Essa sucessão de vozes compõe uma trajetória de inesperada transformação pessoal. Trata-se de uma história idealista, que aposta no autoconhecimento como caminho para a generosidade. Por contraste, nos três filmes seguintes a generosidade enfrenta a crueldade. E nem sempre vence.
Única história em que os protagonistas são crianças, O Cisne reconstitui as horas de terror e humilhação que o menino Pete Watson passa nas mãos de dois garotos mais velhos, um deles armado com uma espingarda. Asa Jennings, um ator infantil, encarna o esperto Pete, mas quem conduz a história é o narrador adulto interpretado por Rupert Friend. Os agressores de Pete nunca são mostrados: só a coragem e a inteligência do protagonista merecem aparecer em cena.
Ralph Fiennes faz uma caracterização sinistra do personagem-título de O Caçador de Ratos. Ele vive um exterminador dotado de uma compreensão íntima dos roedores que deve matar. Embora a violência do filme seja mais sugerida do que exibida (o único rato em cena é uma animação em stop motion), o final grotesco pode abalar estômagos sensíveis.

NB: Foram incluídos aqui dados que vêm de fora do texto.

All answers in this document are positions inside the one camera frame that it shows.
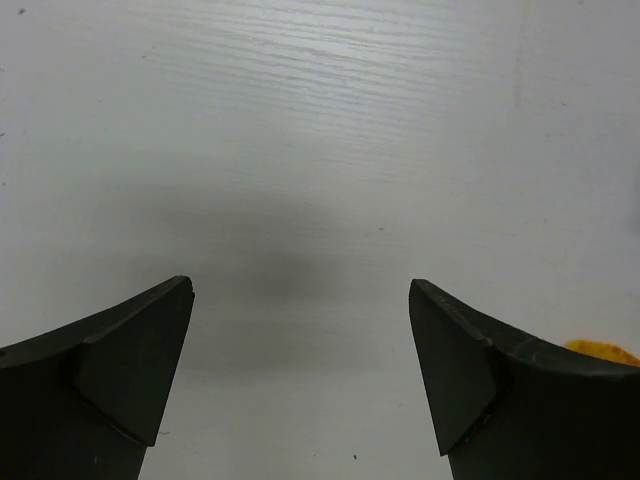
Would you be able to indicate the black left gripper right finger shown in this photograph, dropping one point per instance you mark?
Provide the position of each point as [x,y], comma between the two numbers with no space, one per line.
[508,405]

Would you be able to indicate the orange round lego piece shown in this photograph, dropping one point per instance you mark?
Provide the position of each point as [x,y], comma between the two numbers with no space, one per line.
[604,351]

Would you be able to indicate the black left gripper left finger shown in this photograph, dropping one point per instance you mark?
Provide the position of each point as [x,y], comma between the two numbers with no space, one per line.
[86,400]

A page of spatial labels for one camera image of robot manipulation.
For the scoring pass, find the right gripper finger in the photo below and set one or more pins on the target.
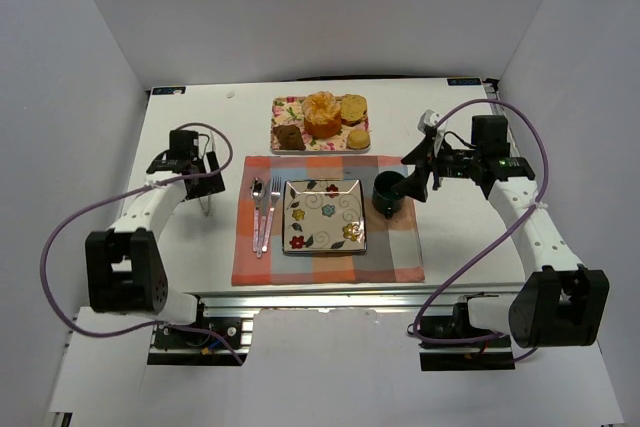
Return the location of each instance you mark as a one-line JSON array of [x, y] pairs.
[[415, 185], [422, 153]]

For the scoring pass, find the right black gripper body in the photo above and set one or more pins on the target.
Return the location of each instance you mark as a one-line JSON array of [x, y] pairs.
[[428, 165]]

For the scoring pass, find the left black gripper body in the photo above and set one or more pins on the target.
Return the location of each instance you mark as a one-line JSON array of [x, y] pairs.
[[209, 183]]

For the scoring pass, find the metal serving tongs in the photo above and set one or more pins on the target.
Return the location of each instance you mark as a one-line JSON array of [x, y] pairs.
[[206, 205]]

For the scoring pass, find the small round bun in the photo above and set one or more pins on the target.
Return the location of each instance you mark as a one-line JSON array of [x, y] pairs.
[[358, 140]]

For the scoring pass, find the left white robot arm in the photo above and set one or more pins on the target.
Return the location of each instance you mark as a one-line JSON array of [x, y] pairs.
[[125, 271]]

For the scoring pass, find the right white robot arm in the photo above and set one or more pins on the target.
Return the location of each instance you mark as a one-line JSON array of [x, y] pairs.
[[562, 301]]

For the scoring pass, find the seeded bread sandwich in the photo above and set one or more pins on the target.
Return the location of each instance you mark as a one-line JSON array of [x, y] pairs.
[[354, 109]]

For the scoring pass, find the large golden bundt bread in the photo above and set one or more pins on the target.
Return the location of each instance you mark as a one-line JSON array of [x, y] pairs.
[[321, 115]]

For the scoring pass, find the dark green mug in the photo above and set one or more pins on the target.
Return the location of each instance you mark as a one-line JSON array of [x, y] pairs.
[[384, 199]]

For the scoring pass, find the checkered cloth placemat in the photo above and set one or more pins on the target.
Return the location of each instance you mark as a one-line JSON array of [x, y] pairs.
[[393, 253]]

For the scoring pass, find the square floral ceramic plate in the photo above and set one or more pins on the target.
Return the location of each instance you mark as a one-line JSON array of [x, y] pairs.
[[323, 217]]

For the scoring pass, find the brown chocolate croissant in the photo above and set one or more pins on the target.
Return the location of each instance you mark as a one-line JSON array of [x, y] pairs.
[[289, 138]]

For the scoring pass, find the floral serving tray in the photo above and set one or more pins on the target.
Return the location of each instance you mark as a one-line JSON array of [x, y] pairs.
[[288, 111]]

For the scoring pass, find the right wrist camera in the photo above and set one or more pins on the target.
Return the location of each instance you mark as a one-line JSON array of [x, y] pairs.
[[429, 125]]

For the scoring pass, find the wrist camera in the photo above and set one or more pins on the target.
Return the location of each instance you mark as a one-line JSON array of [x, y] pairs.
[[429, 125], [206, 142]]

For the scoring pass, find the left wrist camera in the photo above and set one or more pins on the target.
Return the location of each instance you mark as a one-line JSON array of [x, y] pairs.
[[206, 142]]

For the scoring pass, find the spoon with pink handle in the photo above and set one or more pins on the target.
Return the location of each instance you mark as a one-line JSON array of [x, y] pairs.
[[258, 191]]

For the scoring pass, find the fork with pink handle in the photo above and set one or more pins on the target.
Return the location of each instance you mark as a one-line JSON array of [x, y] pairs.
[[275, 195]]

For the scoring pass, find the aluminium frame rail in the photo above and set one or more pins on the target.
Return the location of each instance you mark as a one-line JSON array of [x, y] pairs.
[[246, 303]]

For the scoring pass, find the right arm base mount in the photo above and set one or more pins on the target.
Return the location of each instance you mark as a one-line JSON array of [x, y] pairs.
[[454, 356]]

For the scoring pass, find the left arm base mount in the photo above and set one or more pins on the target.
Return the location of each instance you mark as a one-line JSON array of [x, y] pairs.
[[173, 347]]

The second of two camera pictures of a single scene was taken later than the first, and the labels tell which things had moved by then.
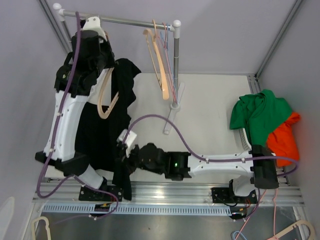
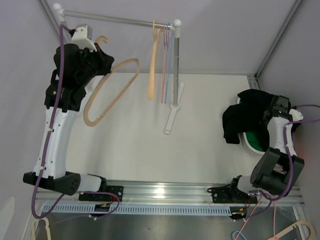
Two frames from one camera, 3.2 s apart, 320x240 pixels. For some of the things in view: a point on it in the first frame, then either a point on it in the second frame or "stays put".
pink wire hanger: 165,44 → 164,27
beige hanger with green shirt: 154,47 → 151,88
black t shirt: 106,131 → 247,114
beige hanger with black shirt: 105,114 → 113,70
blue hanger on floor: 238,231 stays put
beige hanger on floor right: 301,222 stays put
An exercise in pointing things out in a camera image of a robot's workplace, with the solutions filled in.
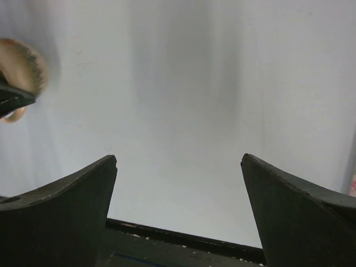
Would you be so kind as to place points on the floral tray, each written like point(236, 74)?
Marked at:
point(352, 191)

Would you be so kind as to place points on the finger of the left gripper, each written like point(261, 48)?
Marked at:
point(14, 100)

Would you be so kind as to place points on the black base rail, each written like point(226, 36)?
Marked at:
point(129, 244)

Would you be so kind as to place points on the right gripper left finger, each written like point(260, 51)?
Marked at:
point(61, 223)

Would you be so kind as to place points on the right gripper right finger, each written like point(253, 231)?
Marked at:
point(299, 223)

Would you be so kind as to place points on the cream mug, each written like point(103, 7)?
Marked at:
point(24, 68)

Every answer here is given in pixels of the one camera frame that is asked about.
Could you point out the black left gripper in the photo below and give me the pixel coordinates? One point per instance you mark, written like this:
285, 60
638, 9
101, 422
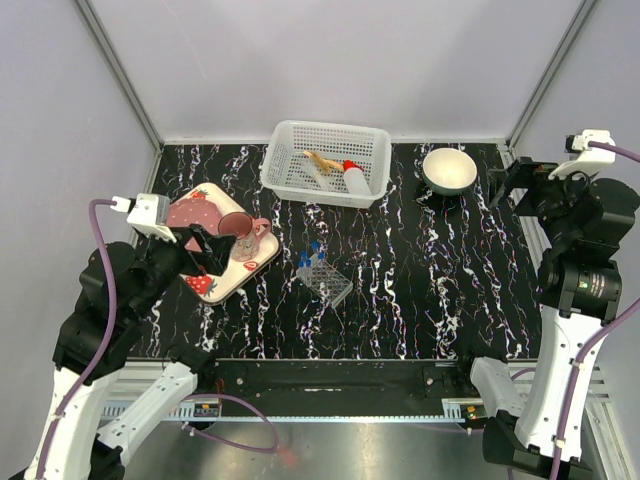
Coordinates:
213, 257

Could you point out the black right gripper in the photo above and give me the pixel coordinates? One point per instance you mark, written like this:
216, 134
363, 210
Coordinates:
527, 173

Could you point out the brown bristle tube brush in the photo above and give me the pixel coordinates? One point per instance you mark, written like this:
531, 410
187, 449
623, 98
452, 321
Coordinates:
326, 166

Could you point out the white wash bottle red cap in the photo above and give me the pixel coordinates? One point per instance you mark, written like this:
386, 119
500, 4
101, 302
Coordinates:
355, 180

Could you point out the clear plastic pipettes bundle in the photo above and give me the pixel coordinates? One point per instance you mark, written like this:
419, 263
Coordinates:
310, 178

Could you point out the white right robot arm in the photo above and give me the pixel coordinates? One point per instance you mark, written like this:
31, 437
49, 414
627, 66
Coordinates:
584, 219

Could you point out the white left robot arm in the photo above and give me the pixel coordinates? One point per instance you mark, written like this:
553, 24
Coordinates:
119, 288

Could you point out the translucent pink mug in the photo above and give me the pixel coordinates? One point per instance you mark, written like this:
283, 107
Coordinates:
248, 232

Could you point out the pink polka dot plate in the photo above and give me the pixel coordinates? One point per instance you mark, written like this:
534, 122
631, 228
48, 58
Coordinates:
195, 211

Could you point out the strawberry print white tray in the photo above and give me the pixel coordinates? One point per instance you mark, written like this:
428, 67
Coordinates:
216, 289

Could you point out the cream and green bowl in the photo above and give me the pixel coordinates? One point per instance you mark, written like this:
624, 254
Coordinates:
449, 171

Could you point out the clear acrylic tube rack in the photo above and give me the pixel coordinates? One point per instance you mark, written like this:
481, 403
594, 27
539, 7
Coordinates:
325, 281

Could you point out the white perforated plastic basket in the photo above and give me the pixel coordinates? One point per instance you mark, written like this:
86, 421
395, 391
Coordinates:
292, 175

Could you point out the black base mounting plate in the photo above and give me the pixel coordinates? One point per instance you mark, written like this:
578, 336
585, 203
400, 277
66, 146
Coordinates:
394, 390

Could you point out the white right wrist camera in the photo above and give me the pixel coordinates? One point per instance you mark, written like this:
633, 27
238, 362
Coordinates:
583, 157

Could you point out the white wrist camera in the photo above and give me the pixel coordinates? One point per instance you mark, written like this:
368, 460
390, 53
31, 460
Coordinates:
583, 157
147, 213

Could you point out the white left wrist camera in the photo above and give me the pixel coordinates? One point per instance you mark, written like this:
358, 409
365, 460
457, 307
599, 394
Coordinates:
147, 213

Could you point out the slotted cable duct rail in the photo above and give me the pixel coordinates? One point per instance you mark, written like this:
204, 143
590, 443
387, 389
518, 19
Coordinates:
196, 411

No quarto conto, Veneno, Cumberbatch retorna em uma interpretação estupenda, amparada quase só na expressão facial. Seu personagem é Harry, um inglês que vive na Índia ao tempo em que esta era uma colônia britânica. Ele passa quase todo o filme deitado de costas na cama, pois uma serpente venenosa se acomodou sobre seu abdômen enquanto ele dormia.

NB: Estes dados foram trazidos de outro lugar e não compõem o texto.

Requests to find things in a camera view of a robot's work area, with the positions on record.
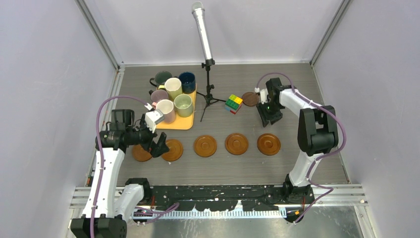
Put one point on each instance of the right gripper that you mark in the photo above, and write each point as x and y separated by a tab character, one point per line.
266	117

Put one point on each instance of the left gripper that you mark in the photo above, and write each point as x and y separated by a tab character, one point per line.
156	149

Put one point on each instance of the dark brown coaster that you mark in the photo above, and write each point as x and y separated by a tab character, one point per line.
250	99

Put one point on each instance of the pink white cup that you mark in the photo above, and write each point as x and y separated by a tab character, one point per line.
166	106

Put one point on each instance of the light green mug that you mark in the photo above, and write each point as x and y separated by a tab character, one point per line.
184	105

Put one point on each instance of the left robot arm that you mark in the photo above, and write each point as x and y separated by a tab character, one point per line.
104	216

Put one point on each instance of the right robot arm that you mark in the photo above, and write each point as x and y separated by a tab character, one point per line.
317	129

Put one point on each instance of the mauve purple cup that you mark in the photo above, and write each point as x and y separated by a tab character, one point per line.
158	95

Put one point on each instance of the cream yellow cup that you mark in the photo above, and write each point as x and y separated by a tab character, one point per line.
173	87

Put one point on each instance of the navy blue cup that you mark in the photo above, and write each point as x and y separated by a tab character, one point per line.
188	82

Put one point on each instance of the yellow tray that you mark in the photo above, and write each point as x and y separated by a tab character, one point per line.
181	123

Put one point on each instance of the colourful block cube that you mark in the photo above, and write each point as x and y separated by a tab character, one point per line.
233	104

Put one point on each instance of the black microphone tripod stand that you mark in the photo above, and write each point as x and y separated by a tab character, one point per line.
208	96

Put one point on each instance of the dark green mug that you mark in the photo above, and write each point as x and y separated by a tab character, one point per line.
160	78

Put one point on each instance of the silver microphone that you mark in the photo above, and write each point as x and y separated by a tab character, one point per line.
198	12

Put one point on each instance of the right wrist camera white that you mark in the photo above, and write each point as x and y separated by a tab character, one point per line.
262	94

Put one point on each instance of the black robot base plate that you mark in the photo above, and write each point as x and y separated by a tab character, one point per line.
226	197

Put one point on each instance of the aluminium frame rail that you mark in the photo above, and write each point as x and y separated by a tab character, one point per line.
336	195

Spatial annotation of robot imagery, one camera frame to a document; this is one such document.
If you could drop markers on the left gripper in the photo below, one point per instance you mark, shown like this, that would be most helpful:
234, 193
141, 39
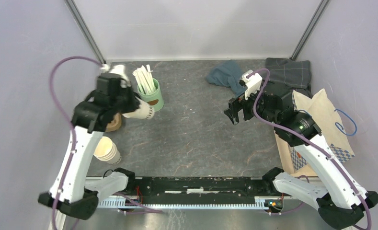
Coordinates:
134, 103

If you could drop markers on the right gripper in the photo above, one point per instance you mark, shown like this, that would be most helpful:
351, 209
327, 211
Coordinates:
234, 104

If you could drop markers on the white paper coffee cup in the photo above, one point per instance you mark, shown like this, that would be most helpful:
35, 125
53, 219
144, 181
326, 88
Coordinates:
144, 111

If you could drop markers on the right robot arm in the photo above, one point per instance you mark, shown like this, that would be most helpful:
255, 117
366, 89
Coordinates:
341, 201

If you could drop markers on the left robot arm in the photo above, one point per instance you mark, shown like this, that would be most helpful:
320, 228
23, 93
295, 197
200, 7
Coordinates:
69, 194

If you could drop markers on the paper takeout bag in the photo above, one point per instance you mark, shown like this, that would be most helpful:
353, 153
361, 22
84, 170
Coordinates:
329, 121

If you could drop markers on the cardboard cup carrier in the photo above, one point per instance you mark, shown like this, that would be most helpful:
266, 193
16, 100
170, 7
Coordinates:
115, 124

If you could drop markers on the blue cloth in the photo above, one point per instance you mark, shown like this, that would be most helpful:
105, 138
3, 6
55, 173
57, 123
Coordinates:
227, 74

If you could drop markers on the white wrapped straws bundle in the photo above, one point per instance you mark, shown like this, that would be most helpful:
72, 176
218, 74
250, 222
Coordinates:
145, 80

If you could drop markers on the green straw holder can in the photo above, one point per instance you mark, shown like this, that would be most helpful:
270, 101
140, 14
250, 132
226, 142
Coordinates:
155, 99

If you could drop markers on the stack of paper cups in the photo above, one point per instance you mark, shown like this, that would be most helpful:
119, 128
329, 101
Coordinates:
107, 151

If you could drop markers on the grey plaid cloth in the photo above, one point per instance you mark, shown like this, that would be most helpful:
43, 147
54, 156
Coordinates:
294, 74

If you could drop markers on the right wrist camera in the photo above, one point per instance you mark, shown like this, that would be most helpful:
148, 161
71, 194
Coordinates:
251, 81

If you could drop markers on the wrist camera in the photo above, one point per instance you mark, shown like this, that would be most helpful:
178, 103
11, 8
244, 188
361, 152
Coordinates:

O mínimo movimento pode instigar a picada letal. Por sorte, Cook (Patel) visita o amigo Harry naquela noite – e tem a boa ideia de pedir socorro ao doutor Ganderbal (Kingsley), um engenhoso médico indiano.
O racismo imperialista é o tema subterrâneo dessa história tensa. Por ironia, Dahl era ele mesmo um racista impenitente. Seu desprezo só não se voltava contra os indianos: em uma de suas várias declarações antissemitas, o escritor afirmou que até “um canalha como o Hitler” – cujas forças ele combateu na Segunda Guerra, como piloto de caça – teria suas razões para perseguir os judeus.
Diretor cultuado pelo público hipster, Wes Anderson tem sido criticado por abusar da metalinguagem. Nos curtas da Netflix, porém, seu cinema mostra a que veio. A todo momento, a narração e a cenografia nos lembram que estamos diante de uma encenação, de um faz-de-conta. Mas isso não diminui o poder da ilusão cinematográfica: pelo contrário, só amplifica o encanto de quatro boas histórias contadas por seis atores.